I've recently started dating an ex-boyfriend (early 40s) who I've been off and on with (more off) for the past seven years. We know each other very well. He's ambitious, successful, handsome, smart, and kind ... everything that I've always wanted. We have a strong and intense physical connection even after all of these years. The problem is that he's afraid to commit. He has deeper issues regarding this that I won't get into ... let's just say his dad abandoned him and leave it at that.

During a recent discussion about birth control, he stated that he no longer wants to use any with me. We're both extremely diligent when it comes to protection and we've both been screened for STDs, so that's not the issue. The issue is baby-making. When I probed this further, it came out that he'd be OK with having a baby ... with me. No marriage, just the baby.

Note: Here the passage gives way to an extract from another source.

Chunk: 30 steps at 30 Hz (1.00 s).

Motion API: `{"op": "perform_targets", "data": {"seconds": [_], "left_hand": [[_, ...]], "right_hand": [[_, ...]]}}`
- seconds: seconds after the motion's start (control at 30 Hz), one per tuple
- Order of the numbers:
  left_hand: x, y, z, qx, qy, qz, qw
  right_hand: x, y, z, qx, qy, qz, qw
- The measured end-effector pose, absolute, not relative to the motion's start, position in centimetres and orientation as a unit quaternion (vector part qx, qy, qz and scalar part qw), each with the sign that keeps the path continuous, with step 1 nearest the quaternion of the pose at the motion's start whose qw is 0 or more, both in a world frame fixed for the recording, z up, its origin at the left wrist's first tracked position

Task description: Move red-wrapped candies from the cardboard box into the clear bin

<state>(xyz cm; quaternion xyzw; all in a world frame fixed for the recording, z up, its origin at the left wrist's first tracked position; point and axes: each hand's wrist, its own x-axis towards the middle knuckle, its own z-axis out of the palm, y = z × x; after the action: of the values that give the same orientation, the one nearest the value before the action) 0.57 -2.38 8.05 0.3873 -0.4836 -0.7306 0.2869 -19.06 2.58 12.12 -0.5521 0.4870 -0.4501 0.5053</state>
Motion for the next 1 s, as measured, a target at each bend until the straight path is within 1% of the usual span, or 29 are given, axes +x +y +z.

What is going on here? Isn't a commitment to have a baby an even STRONGER commitment than being in a relationship? The confusing and scary part is that I'm actually thinking about it. Time is running out for me and I have to be realistic that the conventional marriage and children might not be in the cards. He and I are both financially stable. I know that he would be supportive emotionally and financially. But this isn't the way that I imagined my family to be. Should I be worried that I'm just blinded by the prospect of having a baby and that I'm not really looking at the big picture here?

– Blinded By Baby Fever, Quincy


A: You need to ask this guy about 1,000 big-picture questions, BBBF. Maybe more.

You can start with these:

Would you raise this baby as a couple? Would you live together? What prompted this decision? How does he feel about being connected to you for the rest of his life because of this child? Is he really opposed to a relationship -- or just marriage? Why now? Why you? Does he see himself dating other people after you have the kid?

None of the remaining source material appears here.